Unfortunately, none of these classic post-install signals was strong enough to be used for the LTV prediction or later as an optimization event for Facebook and Google Ads campaigns.
That was until we spotted an interesting behavior: 16% of iOS and even 33% of Android users canceled their subscriptions on day 0! That’s when the free-trial ends and switches to a paid subscription.
It’s a counter-intuitive signal; a negative behavior. However, the insight could be used for data science purposes. In this case, trial cancellation happens very early and it’s performed by a segment of an optimal size for this purpose.
The trial cancellation data, combined with the number of times a user was active during the first four days, enabled us to develop an accurate LTV prediction formula after searching for weeks.
The business impact of a solid LTV prediction
An accurate LTV prediction enables UA managers to predict how successful a campaign will be at attracting paying users without needing to wait until the free-trial period is over.

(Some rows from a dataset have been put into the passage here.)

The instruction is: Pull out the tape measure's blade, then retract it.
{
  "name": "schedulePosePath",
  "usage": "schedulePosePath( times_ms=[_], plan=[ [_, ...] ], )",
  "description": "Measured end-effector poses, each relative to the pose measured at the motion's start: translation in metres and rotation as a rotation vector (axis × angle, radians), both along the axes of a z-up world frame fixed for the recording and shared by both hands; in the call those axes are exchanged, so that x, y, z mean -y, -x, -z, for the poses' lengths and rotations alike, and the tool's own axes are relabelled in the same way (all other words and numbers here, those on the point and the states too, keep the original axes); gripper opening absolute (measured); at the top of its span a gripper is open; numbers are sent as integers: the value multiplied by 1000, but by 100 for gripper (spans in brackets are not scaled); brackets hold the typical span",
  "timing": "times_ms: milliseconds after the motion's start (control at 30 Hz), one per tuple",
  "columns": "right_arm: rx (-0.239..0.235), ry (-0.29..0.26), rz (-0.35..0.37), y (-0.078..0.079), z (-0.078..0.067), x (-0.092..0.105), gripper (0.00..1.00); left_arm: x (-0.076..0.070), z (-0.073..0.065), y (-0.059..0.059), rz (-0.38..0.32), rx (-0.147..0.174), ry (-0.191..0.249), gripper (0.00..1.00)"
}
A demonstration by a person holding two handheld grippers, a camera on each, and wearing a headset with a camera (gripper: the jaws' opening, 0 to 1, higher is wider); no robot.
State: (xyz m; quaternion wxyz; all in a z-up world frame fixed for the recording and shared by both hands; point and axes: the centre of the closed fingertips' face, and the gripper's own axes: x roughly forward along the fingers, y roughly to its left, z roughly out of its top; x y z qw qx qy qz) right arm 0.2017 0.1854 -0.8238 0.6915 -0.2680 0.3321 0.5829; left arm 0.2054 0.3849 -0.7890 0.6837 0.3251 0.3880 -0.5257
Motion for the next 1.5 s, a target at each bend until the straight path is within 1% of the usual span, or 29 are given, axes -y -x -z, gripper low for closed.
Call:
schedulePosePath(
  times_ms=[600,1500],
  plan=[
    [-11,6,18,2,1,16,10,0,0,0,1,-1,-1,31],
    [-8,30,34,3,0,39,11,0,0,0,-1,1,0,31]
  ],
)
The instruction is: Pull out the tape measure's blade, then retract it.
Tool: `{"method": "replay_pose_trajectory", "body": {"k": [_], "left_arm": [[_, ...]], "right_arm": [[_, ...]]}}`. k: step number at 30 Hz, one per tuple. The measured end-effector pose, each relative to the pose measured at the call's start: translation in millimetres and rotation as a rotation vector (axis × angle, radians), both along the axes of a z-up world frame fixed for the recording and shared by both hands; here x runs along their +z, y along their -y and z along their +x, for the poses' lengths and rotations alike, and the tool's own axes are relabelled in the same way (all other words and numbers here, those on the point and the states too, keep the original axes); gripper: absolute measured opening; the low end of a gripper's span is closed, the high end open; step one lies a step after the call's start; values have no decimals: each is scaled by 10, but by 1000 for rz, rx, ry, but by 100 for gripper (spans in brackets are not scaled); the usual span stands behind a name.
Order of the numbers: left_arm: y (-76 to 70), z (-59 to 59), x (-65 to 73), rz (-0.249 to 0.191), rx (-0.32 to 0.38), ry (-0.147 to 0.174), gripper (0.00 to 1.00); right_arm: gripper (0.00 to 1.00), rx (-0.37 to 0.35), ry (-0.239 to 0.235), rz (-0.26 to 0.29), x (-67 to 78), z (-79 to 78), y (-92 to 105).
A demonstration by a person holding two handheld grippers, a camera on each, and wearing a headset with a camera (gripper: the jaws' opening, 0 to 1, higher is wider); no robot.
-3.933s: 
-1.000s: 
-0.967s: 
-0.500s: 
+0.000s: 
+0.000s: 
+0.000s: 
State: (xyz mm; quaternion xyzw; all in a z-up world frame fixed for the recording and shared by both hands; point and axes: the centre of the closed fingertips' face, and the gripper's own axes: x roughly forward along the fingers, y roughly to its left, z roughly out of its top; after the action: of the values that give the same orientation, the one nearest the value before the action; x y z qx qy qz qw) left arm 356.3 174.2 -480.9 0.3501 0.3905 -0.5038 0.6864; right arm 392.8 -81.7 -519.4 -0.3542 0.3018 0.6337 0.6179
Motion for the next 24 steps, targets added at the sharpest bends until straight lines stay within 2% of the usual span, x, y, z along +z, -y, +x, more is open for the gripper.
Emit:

Additionally, such an analysis helps app owners to identify the best post-install event on which cost-per-action (CPA) campaigns should be optimized. Today, the majority of high-quality traffic on ad networks such as Facebook and Google comes not from cost-per-install campaigns but from CPA campaigns that drive users who are most likely to complete the desired event.
By optimizing for “trial not canceled within the first 2 hours” instead of the usual “trial started”, we increased the conversion from install to subscription from 2.6% to 8.3%. This ultimately led to increased return on ad spend by a whopping 183%!